Sunday, January 18, 2009

Rewind #17

Ida: Lover's Prayers (2008)

Ida has been a perennial favorite of mine but for some reason it often takes quite a long while for each album to register in my conscience. I first fell in love when I heard the song "Maybelle" off their album "Will You Find Me". They have a beautiful soft sound that lulls you into a pleasant state of euphoria. Bordering on dream folk chasing the blues, Ida weaves a blessing upon the ears and I don't think I've ever heard something by them that I didn't appreciate. The albums all have the same feel to them and I suppose that's why it takes so long to really love them after first dropping them in your stereo. But it's a relentless sound that you can't quite shake and after a few months of constant listening, you've realized that they've moved in and have been sleeping on your couch for awhile. It's all good though because they are wonderful housemates that always produce wonderful background music for sitting around, drinking a good beer and indulging in conversation that elevates your soul. In the end, it's simply an exquisite sound.
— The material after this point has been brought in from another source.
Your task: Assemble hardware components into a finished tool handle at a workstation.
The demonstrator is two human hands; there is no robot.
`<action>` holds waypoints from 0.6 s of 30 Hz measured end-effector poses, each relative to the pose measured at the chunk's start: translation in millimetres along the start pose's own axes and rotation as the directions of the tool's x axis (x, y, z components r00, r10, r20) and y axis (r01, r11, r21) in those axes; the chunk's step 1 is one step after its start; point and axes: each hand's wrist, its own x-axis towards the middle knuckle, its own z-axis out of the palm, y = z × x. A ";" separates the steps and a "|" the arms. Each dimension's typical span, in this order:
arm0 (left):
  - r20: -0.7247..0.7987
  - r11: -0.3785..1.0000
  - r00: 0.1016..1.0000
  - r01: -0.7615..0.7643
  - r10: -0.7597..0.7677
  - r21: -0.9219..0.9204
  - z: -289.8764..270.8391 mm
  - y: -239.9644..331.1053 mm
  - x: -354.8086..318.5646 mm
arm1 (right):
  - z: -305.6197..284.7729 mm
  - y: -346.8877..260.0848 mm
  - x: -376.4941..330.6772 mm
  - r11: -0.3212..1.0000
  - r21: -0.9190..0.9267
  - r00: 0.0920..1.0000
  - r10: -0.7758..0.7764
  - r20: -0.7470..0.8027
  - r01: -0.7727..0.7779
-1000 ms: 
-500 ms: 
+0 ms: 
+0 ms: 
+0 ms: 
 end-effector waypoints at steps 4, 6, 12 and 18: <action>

The Diving Bell And The Butterfly: Julian Schnabel (2007)

What an imaginative film! I am a huge Julian Schnabel fan. His repertoire isn't very long but it's so obvious that he's only interested in making good artistic movies. "Before Night Falls" absolutely blew me away and I was so excited to see "The Diving Bell And The Butterfly" that I was almost shocked by it, the reason being that it isn't a very accessible film. The movie starts out from the point of view of Jean-Dominique Bauby, a popular journalist and editor of Elle magazine, who has suffered a massive stroke that paralyzes his entire body except for his left eye. His brain is entirely aware but he's completely locked-in to his body. Eventually the movie expands outside his body and mind but the movie holds you enrapt within Bauby's perspective for so long that you become a bit claustrophobic. The imagery that Schnabel uses to reveal Bauby's POV is unique and interesting and the running commentary keeps the viewer locked-in to Bauby's pain and frustration and wit. The story of his life isn't so dramatic but what he does after the stroke is amazing. Narrating his life through an interpreter, he writes an autobiography simply by blinking his left eye. Eventually we fall back to his life before the incident and his superficial existence that all gets wiped out in an instant. What becomes of the person after falling through the rabbit hole is a strange and disconcerting examination to watch. Yet, Bauby manages to discover hope and beauty within this new world and Julian Schnabel is the perfect person to help show us that world up on the screen.